Dataset content section start

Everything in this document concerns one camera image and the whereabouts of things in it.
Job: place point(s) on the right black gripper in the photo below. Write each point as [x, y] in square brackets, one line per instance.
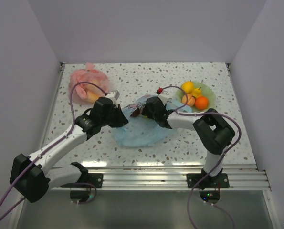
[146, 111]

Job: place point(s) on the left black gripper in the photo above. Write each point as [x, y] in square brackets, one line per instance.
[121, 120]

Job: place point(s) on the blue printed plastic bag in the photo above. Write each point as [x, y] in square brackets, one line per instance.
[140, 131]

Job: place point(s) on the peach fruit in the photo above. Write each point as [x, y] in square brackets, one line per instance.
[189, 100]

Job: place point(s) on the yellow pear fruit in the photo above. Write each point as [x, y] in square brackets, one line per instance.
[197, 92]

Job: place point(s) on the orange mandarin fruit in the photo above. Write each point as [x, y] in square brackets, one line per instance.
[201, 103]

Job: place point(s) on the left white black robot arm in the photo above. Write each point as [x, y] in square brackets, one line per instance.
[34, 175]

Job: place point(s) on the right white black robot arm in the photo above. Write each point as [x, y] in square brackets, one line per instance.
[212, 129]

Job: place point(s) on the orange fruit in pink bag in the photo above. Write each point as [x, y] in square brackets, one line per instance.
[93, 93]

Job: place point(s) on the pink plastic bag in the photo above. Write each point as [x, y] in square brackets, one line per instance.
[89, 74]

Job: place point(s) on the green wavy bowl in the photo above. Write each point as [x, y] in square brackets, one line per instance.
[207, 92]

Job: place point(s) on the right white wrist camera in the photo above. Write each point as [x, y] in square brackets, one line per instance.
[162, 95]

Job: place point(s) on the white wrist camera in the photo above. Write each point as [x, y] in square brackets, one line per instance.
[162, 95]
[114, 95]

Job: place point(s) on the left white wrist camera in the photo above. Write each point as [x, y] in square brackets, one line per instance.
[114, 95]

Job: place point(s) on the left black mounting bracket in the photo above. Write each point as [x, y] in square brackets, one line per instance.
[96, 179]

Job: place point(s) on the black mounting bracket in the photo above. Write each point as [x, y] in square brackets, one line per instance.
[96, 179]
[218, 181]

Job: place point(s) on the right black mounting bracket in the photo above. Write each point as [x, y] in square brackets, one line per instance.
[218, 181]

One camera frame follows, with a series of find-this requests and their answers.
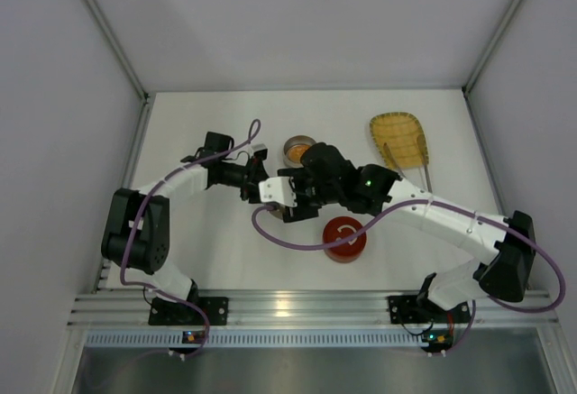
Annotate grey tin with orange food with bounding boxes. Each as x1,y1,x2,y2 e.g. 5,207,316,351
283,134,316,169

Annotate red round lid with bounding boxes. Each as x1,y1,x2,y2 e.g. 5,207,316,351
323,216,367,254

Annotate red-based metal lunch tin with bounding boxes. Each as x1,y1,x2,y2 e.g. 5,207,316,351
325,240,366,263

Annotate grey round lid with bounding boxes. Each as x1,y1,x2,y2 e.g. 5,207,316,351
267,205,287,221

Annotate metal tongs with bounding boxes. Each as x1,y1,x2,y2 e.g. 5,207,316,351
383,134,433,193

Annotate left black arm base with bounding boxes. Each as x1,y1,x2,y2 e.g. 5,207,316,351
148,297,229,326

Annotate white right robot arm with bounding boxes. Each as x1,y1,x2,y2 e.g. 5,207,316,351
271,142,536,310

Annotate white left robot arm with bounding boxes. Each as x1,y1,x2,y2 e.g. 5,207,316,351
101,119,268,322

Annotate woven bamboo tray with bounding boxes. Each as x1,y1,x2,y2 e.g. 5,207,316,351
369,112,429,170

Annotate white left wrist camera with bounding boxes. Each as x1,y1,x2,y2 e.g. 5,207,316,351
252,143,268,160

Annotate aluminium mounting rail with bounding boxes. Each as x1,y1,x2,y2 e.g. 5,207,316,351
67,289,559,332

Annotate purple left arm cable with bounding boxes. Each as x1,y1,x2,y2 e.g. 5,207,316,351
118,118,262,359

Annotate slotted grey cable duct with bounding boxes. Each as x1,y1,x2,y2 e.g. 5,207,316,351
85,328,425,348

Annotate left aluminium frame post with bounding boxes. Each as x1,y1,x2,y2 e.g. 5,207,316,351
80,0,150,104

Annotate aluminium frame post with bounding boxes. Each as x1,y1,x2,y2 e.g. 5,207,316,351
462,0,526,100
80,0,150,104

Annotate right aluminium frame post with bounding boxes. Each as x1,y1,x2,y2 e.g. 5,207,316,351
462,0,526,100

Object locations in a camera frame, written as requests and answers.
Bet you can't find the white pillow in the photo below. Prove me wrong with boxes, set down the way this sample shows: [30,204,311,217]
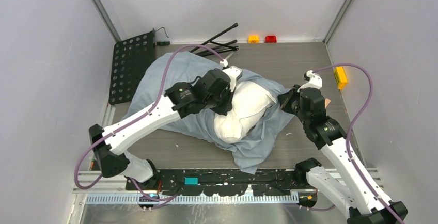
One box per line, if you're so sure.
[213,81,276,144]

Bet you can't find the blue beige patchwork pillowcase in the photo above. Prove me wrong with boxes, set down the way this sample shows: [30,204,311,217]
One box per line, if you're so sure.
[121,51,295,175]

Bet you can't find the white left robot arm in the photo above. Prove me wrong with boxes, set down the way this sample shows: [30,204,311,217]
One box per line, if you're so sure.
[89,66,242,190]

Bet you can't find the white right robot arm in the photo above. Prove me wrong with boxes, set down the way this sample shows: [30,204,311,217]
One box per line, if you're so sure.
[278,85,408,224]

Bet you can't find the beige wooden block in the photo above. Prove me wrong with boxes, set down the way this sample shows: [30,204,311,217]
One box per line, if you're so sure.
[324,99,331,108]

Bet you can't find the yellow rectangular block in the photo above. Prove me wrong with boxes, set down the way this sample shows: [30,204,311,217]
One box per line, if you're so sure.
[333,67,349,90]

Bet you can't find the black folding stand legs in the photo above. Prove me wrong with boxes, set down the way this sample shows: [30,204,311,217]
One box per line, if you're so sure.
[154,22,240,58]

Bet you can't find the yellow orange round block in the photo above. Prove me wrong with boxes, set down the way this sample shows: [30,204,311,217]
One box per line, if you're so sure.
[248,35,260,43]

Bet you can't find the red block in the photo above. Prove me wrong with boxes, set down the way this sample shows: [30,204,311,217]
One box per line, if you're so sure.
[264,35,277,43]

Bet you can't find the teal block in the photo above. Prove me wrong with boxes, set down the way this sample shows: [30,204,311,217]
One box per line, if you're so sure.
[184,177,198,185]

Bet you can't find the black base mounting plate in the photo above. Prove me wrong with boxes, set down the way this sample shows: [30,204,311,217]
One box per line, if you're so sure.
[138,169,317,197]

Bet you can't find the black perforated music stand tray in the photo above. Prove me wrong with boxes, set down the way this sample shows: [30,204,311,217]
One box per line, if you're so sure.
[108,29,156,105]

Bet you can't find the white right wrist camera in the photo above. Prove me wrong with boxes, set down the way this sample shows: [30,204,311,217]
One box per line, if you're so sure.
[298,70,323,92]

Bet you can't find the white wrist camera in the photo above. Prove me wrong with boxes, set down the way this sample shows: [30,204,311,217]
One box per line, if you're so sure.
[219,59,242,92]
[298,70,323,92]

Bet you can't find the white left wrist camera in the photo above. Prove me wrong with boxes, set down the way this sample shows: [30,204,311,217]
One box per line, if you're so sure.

Dataset content section end

• Work task: Output the data above in full. Skip every picture.

• Answer box:
Everything in this document concerns one camera image and the whereabouts of things in it.
Job: place point(s) on the right black gripper in the photo below. Write each point as [x, y] in square brackets, one line per instance.
[146, 111]

Job: place point(s) on the left black gripper in the photo above. Write each point as [x, y] in square brackets, one line per instance.
[121, 120]

Job: place point(s) on the blue printed plastic bag in the photo above. Write each point as [x, y] in square brackets, one line per instance.
[140, 131]

Job: place point(s) on the peach fruit in the photo above. Write each point as [x, y] in square brackets, one line per instance.
[189, 100]

Job: place point(s) on the yellow pear fruit in the photo above. Write each point as [x, y] in square brackets, one line per instance.
[197, 92]

Job: place point(s) on the orange mandarin fruit in the photo above. Write each point as [x, y] in square brackets, one line per instance.
[201, 103]

Job: place point(s) on the left white black robot arm in the photo above. Write each point as [x, y] in square brackets, one line per instance.
[34, 175]

Job: place point(s) on the right white black robot arm in the photo above. Write each point as [x, y] in square brackets, one line per instance.
[212, 129]

Job: place point(s) on the orange fruit in pink bag in the photo above. Write each point as [x, y] in square brackets, one line per instance.
[93, 93]

Job: place point(s) on the pink plastic bag in the photo above. Write each point as [x, y] in square brackets, one line per instance.
[89, 74]

Job: place point(s) on the green wavy bowl in the photo above. Write each point as [x, y] in square brackets, one line per instance.
[207, 92]

Job: place point(s) on the right white wrist camera in the photo above. Write each point as [x, y] in square brackets, one line per instance.
[162, 95]

Job: place point(s) on the white wrist camera in the photo above. Write each point as [x, y] in square brackets, one line per instance.
[162, 95]
[114, 95]

Job: place point(s) on the left white wrist camera in the photo above. Write each point as [x, y] in square brackets, one line per instance.
[114, 95]

Job: place point(s) on the left black mounting bracket in the photo above. Write each point as [x, y] in square brackets, one line per instance.
[96, 179]

Job: place point(s) on the black mounting bracket in the photo above. Write each point as [x, y] in square brackets, one line per instance.
[96, 179]
[218, 181]

Job: place point(s) on the right black mounting bracket in the photo above. Write each point as [x, y] in square brackets, one line per instance.
[218, 181]

One camera frame follows, with a series of find-this requests and their answers.
Annotate grey tin with orange food with bounding boxes. Each as x1,y1,x2,y2 e.g. 5,207,316,351
283,134,316,169

Annotate red round lid with bounding boxes. Each as x1,y1,x2,y2 e.g. 5,207,316,351
323,216,367,254

Annotate red-based metal lunch tin with bounding boxes. Each as x1,y1,x2,y2 e.g. 5,207,316,351
325,240,366,263

Annotate grey round lid with bounding boxes. Each as x1,y1,x2,y2 e.g. 5,207,316,351
267,205,287,221

Annotate metal tongs with bounding boxes. Each as x1,y1,x2,y2 e.g. 5,207,316,351
383,134,433,193

Annotate left black arm base with bounding boxes. Each as x1,y1,x2,y2 e.g. 5,207,316,351
148,297,229,326

Annotate white right robot arm with bounding boxes. Each as x1,y1,x2,y2 e.g. 5,207,316,351
271,142,536,310

Annotate white left robot arm with bounding boxes. Each as x1,y1,x2,y2 e.g. 5,207,316,351
101,119,268,322

Annotate woven bamboo tray with bounding boxes. Each as x1,y1,x2,y2 e.g. 5,207,316,351
369,112,429,170

Annotate white left wrist camera with bounding boxes. Each as x1,y1,x2,y2 e.g. 5,207,316,351
252,143,268,160

Annotate aluminium mounting rail with bounding boxes. Each as x1,y1,x2,y2 e.g. 5,207,316,351
67,289,559,332

Annotate purple left arm cable with bounding boxes. Each as x1,y1,x2,y2 e.g. 5,207,316,351
118,118,262,359

Annotate slotted grey cable duct with bounding boxes. Each as x1,y1,x2,y2 e.g. 5,207,316,351
85,328,425,348

Annotate left aluminium frame post with bounding boxes. Each as x1,y1,x2,y2 e.g. 5,207,316,351
80,0,150,104

Annotate aluminium frame post with bounding boxes. Each as x1,y1,x2,y2 e.g. 5,207,316,351
462,0,526,100
80,0,150,104

Annotate right aluminium frame post with bounding boxes. Each as x1,y1,x2,y2 e.g. 5,207,316,351
462,0,526,100

Object locations in a camera frame, written as requests and answers.
Bet you can't find the white pillow in the photo below. Prove me wrong with boxes, set down the way this sample shows: [30,204,311,217]
One box per line, if you're so sure.
[213,81,276,144]

Bet you can't find the blue beige patchwork pillowcase in the photo above. Prove me wrong with boxes, set down the way this sample shows: [30,204,311,217]
One box per line, if you're so sure.
[121,51,295,175]

Bet you can't find the white left robot arm in the photo above. Prove me wrong with boxes, set down the way this sample shows: [30,204,311,217]
One box per line, if you're so sure.
[89,66,242,190]

Bet you can't find the white right robot arm in the photo above. Prove me wrong with boxes, set down the way this sample shows: [30,204,311,217]
One box per line, if you're so sure.
[278,85,408,224]

Bet you can't find the beige wooden block in the photo above. Prove me wrong with boxes, set down the way this sample shows: [30,204,311,217]
One box per line, if you're so sure.
[324,99,331,108]

Bet you can't find the yellow rectangular block in the photo above. Prove me wrong with boxes, set down the way this sample shows: [30,204,311,217]
One box per line, if you're so sure.
[333,67,349,90]

Bet you can't find the black folding stand legs in the photo above. Prove me wrong with boxes, set down the way this sample shows: [30,204,311,217]
One box per line, if you're so sure.
[154,22,240,58]

Bet you can't find the yellow orange round block in the photo above. Prove me wrong with boxes, set down the way this sample shows: [30,204,311,217]
One box per line, if you're so sure.
[248,35,260,43]

Bet you can't find the red block in the photo above. Prove me wrong with boxes, set down the way this sample shows: [30,204,311,217]
One box per line, if you're so sure.
[264,35,277,43]

Bet you can't find the teal block in the photo above. Prove me wrong with boxes, set down the way this sample shows: [30,204,311,217]
One box per line, if you're so sure.
[184,177,198,185]

Bet you can't find the black base mounting plate in the photo above. Prove me wrong with boxes, set down the way this sample shows: [30,204,311,217]
One box per line, if you're so sure.
[138,169,317,197]

Bet you can't find the black perforated music stand tray in the photo above. Prove me wrong with boxes, set down the way this sample shows: [30,204,311,217]
One box per line, if you're so sure.
[108,29,156,105]

Bet you can't find the white right wrist camera in the photo above. Prove me wrong with boxes, set down the way this sample shows: [30,204,311,217]
One box per line, if you're so sure.
[298,70,323,92]

Bet you can't find the white wrist camera in the photo above. Prove me wrong with boxes, set down the way this sample shows: [30,204,311,217]
One box per line, if you're so sure.
[219,59,242,92]
[298,70,323,92]

Bet you can't find the white left wrist camera in the photo above. Prove me wrong with boxes, set down the way this sample shows: [30,204,311,217]
One box per line, if you're so sure.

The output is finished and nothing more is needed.